• [Material for this task]:
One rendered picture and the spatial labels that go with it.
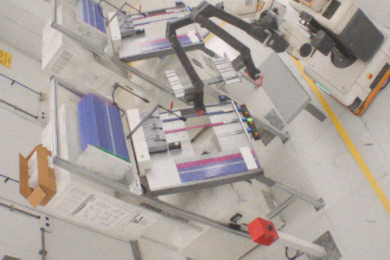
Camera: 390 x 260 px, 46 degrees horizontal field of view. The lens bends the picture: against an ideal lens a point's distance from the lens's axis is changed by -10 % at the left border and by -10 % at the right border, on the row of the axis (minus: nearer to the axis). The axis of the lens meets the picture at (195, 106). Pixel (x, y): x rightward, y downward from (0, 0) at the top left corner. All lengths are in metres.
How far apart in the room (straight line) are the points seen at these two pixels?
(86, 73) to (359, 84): 2.19
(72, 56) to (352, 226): 2.53
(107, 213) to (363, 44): 2.03
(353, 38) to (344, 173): 0.99
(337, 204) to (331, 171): 0.28
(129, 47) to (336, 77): 1.74
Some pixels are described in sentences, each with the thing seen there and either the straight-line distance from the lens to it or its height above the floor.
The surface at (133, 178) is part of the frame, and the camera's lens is 2.88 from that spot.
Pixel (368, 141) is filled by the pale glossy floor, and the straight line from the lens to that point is 3.60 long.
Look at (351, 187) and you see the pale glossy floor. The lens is 3.54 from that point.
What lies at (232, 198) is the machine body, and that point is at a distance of 3.34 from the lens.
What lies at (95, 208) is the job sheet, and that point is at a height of 1.45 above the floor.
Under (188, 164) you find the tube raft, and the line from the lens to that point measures 3.10.
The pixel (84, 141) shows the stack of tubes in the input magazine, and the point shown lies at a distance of 2.96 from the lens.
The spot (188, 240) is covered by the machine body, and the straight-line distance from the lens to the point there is 3.53.
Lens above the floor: 2.94
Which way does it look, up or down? 36 degrees down
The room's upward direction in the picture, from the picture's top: 60 degrees counter-clockwise
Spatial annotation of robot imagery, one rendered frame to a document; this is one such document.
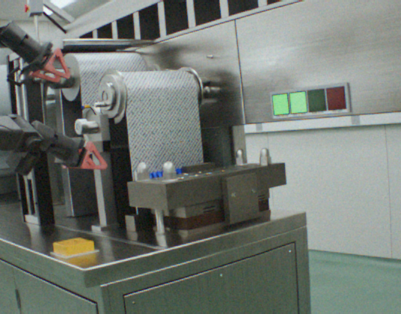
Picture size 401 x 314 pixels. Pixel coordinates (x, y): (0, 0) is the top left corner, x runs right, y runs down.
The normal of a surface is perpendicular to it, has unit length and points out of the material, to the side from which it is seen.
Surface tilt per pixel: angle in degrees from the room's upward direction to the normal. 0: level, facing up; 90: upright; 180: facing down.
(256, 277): 90
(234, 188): 90
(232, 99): 90
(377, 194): 90
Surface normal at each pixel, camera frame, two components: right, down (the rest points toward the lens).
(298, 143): -0.77, 0.11
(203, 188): 0.62, -0.02
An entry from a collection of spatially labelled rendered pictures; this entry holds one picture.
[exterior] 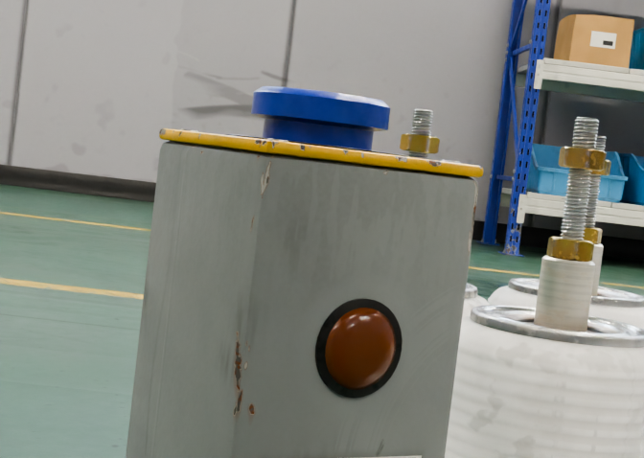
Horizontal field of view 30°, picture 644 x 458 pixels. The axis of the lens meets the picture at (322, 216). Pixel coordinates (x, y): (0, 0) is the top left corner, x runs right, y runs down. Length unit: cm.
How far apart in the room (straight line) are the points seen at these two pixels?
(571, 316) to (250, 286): 23
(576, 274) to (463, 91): 506
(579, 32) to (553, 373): 451
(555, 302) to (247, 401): 22
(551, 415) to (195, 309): 19
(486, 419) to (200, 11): 511
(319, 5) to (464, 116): 83
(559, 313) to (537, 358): 4
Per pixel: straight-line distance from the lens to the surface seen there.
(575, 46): 496
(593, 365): 47
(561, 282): 50
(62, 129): 559
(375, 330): 32
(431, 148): 60
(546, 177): 490
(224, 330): 32
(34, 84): 562
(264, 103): 34
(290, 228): 31
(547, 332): 48
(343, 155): 31
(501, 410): 48
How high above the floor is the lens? 31
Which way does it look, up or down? 3 degrees down
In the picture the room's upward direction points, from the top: 7 degrees clockwise
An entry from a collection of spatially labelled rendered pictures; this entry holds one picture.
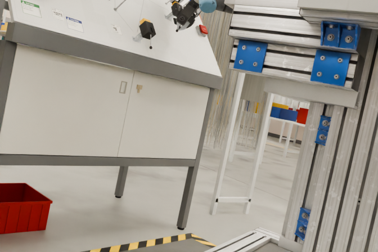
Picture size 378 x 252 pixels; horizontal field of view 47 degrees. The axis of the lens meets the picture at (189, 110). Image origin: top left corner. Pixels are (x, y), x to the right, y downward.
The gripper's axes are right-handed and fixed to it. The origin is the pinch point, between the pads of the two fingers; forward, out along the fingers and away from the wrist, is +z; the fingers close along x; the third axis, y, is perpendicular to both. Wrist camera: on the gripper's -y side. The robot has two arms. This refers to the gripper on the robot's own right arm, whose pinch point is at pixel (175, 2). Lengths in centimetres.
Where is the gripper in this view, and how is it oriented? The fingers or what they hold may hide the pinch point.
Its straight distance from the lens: 226.5
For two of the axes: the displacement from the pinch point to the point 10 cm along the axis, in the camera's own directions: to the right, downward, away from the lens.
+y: -4.9, -5.9, 6.4
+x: -6.8, -2.1, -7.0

• [What you need to do]:
Copy the entries above exactly, but only from the line holding "(319, 5) to (464, 116): 83" through the line holding "Which way does it look, up or down? 3 degrees", both included.

• [Task output]:
(319, 5) to (464, 116): 83
(559, 313) to (537, 358): 4
Per pixel: straight-line distance from the lens to the surface seen there.
(575, 46): 496
(593, 365): 47
(561, 282): 50
(62, 129): 559
(375, 330): 32
(431, 148): 60
(546, 177): 490
(224, 330): 32
(34, 84): 562
(264, 103): 34
(290, 228): 31
(547, 332): 48
(343, 155): 31
(501, 410): 48
How high above the floor is the lens? 31
Which way does it look, up or down? 3 degrees down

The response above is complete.